Images are not part of the copy; write out the rest of the data exactly as given.
[Start of section]
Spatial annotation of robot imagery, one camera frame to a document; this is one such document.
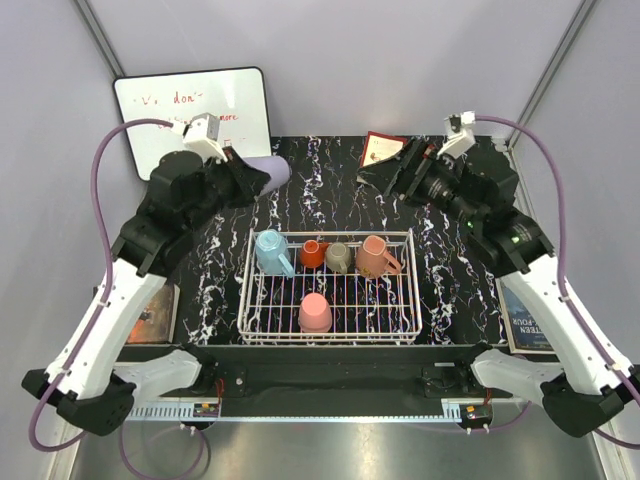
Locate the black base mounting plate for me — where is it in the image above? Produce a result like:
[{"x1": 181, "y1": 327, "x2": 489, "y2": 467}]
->
[{"x1": 99, "y1": 343, "x2": 516, "y2": 419}]

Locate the lavender plastic tumbler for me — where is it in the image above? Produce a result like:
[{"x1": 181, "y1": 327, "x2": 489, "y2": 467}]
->
[{"x1": 244, "y1": 156, "x2": 291, "y2": 196}]

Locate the orange small cup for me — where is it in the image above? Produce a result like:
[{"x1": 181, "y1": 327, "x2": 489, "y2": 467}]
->
[{"x1": 299, "y1": 240, "x2": 329, "y2": 269}]

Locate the red white small book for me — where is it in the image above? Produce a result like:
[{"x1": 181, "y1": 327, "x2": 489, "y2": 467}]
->
[{"x1": 359, "y1": 131, "x2": 408, "y2": 167}]

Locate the pink floral mug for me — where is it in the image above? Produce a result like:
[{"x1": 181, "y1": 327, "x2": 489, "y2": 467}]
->
[{"x1": 355, "y1": 235, "x2": 402, "y2": 280}]

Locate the light blue ceramic mug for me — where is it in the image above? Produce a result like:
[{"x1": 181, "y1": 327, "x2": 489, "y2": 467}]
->
[{"x1": 255, "y1": 229, "x2": 295, "y2": 278}]

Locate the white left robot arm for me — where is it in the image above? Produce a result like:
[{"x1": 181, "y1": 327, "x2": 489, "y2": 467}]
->
[{"x1": 22, "y1": 147, "x2": 291, "y2": 436}]

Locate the dark tale two cities book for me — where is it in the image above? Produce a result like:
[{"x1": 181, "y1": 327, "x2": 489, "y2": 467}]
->
[{"x1": 126, "y1": 283, "x2": 180, "y2": 345}]

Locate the white wire dish rack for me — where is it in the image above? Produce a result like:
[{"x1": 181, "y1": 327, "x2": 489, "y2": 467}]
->
[{"x1": 237, "y1": 230, "x2": 423, "y2": 345}]

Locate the pink plastic tumbler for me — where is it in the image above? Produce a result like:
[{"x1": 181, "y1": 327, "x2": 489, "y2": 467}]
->
[{"x1": 299, "y1": 293, "x2": 333, "y2": 333}]

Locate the white whiteboard black frame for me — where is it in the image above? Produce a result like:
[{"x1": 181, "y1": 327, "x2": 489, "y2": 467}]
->
[{"x1": 113, "y1": 66, "x2": 271, "y2": 158}]

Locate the grey slotted cable duct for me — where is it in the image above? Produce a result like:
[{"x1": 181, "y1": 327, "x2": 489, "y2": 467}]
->
[{"x1": 127, "y1": 402, "x2": 221, "y2": 422}]

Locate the blue paperback book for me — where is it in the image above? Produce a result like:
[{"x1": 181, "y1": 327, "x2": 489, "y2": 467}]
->
[{"x1": 497, "y1": 280, "x2": 554, "y2": 355}]

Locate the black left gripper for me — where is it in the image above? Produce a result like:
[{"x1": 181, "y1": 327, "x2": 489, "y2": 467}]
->
[{"x1": 185, "y1": 145, "x2": 271, "y2": 232}]

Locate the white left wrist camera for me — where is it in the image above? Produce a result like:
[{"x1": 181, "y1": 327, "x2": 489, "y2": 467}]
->
[{"x1": 171, "y1": 113, "x2": 224, "y2": 160}]

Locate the grey ceramic mug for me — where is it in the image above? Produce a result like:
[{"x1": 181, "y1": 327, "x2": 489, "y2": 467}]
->
[{"x1": 325, "y1": 242, "x2": 352, "y2": 274}]

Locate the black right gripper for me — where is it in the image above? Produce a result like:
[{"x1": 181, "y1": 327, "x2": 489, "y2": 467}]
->
[{"x1": 357, "y1": 135, "x2": 482, "y2": 230}]

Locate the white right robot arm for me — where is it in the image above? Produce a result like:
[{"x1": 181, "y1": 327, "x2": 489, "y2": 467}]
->
[{"x1": 358, "y1": 138, "x2": 639, "y2": 438}]
[End of section]
Task result —
Spatial annotation of robot imagery, one camera frame to a document; this is one such document.
Locate the black base mounting plate for me — where is it in the image above? Produce a result like:
[{"x1": 181, "y1": 327, "x2": 489, "y2": 467}]
->
[{"x1": 99, "y1": 343, "x2": 516, "y2": 419}]

Locate the lavender plastic tumbler for me — where is it in the image above? Produce a result like:
[{"x1": 181, "y1": 327, "x2": 489, "y2": 467}]
->
[{"x1": 244, "y1": 156, "x2": 291, "y2": 196}]

Locate the orange small cup for me — where is it in the image above? Produce a result like:
[{"x1": 181, "y1": 327, "x2": 489, "y2": 467}]
->
[{"x1": 299, "y1": 240, "x2": 329, "y2": 269}]

Locate the red white small book for me — where is it in the image above? Produce a result like:
[{"x1": 181, "y1": 327, "x2": 489, "y2": 467}]
->
[{"x1": 359, "y1": 131, "x2": 408, "y2": 167}]

Locate the pink floral mug for me — where is it in the image above? Produce a result like:
[{"x1": 181, "y1": 327, "x2": 489, "y2": 467}]
->
[{"x1": 355, "y1": 235, "x2": 402, "y2": 280}]

Locate the light blue ceramic mug for me — where is it in the image above? Produce a result like:
[{"x1": 181, "y1": 327, "x2": 489, "y2": 467}]
->
[{"x1": 255, "y1": 229, "x2": 295, "y2": 278}]

Locate the white left robot arm for me — where is it in the image above? Produce a result like:
[{"x1": 181, "y1": 327, "x2": 489, "y2": 467}]
->
[{"x1": 22, "y1": 147, "x2": 291, "y2": 436}]

Locate the dark tale two cities book for me — where is it in the image above? Produce a result like:
[{"x1": 181, "y1": 327, "x2": 489, "y2": 467}]
->
[{"x1": 126, "y1": 283, "x2": 180, "y2": 345}]

Locate the white wire dish rack for me — where is it in the image above? Produce a result like:
[{"x1": 181, "y1": 327, "x2": 489, "y2": 467}]
->
[{"x1": 237, "y1": 230, "x2": 423, "y2": 345}]

Locate the pink plastic tumbler for me — where is it in the image above? Produce a result like:
[{"x1": 181, "y1": 327, "x2": 489, "y2": 467}]
->
[{"x1": 299, "y1": 293, "x2": 333, "y2": 333}]

Locate the white whiteboard black frame for me — where is it in the image above? Produce a result like:
[{"x1": 181, "y1": 327, "x2": 489, "y2": 467}]
->
[{"x1": 113, "y1": 66, "x2": 271, "y2": 158}]

Locate the grey slotted cable duct for me — where is it in the image above? Produce a result like:
[{"x1": 181, "y1": 327, "x2": 489, "y2": 467}]
->
[{"x1": 127, "y1": 402, "x2": 221, "y2": 422}]

Locate the blue paperback book for me — where is it in the image above? Produce a result like:
[{"x1": 181, "y1": 327, "x2": 489, "y2": 467}]
->
[{"x1": 497, "y1": 280, "x2": 554, "y2": 355}]

Locate the black left gripper for me — where is it in the image above? Produce a result like:
[{"x1": 181, "y1": 327, "x2": 489, "y2": 467}]
->
[{"x1": 185, "y1": 145, "x2": 271, "y2": 232}]

Locate the white left wrist camera for me — where is it in the image above? Produce a result like:
[{"x1": 181, "y1": 327, "x2": 489, "y2": 467}]
->
[{"x1": 171, "y1": 113, "x2": 224, "y2": 160}]

Locate the grey ceramic mug for me — where is it in the image above? Produce a result like:
[{"x1": 181, "y1": 327, "x2": 489, "y2": 467}]
->
[{"x1": 325, "y1": 242, "x2": 352, "y2": 274}]

Locate the black right gripper for me — where is it in the image above? Produce a result like:
[{"x1": 181, "y1": 327, "x2": 489, "y2": 467}]
->
[{"x1": 357, "y1": 135, "x2": 482, "y2": 230}]

Locate the white right robot arm for me — where is it in the image above? Produce a result like:
[{"x1": 181, "y1": 327, "x2": 489, "y2": 467}]
->
[{"x1": 358, "y1": 138, "x2": 639, "y2": 438}]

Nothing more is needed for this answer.